There is much concern about what is not known: ecotoxicity data are available for less that 1% of human pharmaceuticals, according to estimates published in the April 2004 issue of Regulatory Toxicology and Pharmacology. Today, intensive research is under way to investigate the effect of human medications on the environment.

In 1999, in response to these concerns, the European Medicines Agency (EMEA) began drafting guidance that outlined an environmental risk assessment procedure to accompany pharmaceutical companies’ applications to market new drugs in Europe. The latest draft was published in January 2005, after several revisions, and the public comment period closed in April 2005. Scientists and pharmaceutical companies alike hope the guidance will be finalized later this year.

The proposed European guidance is the first to recommend long-term ecotoxicity testing for environmental risk assessment of pharmaceuticals from the outset of the proposed testing program (in contrast, U.S. Food and Drug Administration [FDA] requirements for chronic ecotoxicity testing come later in that agency’s assessment). The European guidance is also the first to take into account the possibility of environmental effects from extremely low concentrations of bioactive substances, such as endocrine disruptors.

If finalized, the guidance could call for substantially more testing of new drugs than has been demanded thus far.
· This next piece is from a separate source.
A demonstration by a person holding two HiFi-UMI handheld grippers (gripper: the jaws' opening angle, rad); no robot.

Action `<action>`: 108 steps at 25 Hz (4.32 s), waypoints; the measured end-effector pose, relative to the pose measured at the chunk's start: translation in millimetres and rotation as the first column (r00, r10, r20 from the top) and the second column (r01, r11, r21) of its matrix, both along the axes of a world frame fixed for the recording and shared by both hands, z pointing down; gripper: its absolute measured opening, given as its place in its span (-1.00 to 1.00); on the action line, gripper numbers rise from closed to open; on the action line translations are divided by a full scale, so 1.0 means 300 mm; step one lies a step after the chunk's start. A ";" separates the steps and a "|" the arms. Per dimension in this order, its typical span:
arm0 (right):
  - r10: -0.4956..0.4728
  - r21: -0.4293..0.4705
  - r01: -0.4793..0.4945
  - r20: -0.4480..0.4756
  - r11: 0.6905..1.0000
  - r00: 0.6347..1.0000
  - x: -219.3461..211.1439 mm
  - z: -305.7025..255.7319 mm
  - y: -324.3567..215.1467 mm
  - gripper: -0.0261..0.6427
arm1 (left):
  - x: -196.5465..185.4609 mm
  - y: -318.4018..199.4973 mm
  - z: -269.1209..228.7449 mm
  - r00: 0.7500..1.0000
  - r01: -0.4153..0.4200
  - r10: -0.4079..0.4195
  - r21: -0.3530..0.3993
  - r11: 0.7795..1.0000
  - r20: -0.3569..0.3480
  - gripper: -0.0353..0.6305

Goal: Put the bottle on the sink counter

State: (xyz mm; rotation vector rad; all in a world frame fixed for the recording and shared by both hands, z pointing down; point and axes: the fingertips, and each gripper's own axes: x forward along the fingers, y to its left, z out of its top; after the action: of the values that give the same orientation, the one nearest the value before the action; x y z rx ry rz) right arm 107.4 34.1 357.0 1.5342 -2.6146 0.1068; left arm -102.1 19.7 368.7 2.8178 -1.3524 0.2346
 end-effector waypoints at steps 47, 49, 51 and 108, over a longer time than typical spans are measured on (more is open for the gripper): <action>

Its implementation would also generate much-needed chronic ecotoxicity data. “The main advance in this draft guideline is that we really address this issue and get more information on the toxicity of these compounds,” says Thomas Heberer, an environmental chemist at the Technical University of Berlin and coauthor of many papers on the topic, including the 1997 International Journal of Environmental Analytical Chemistry report.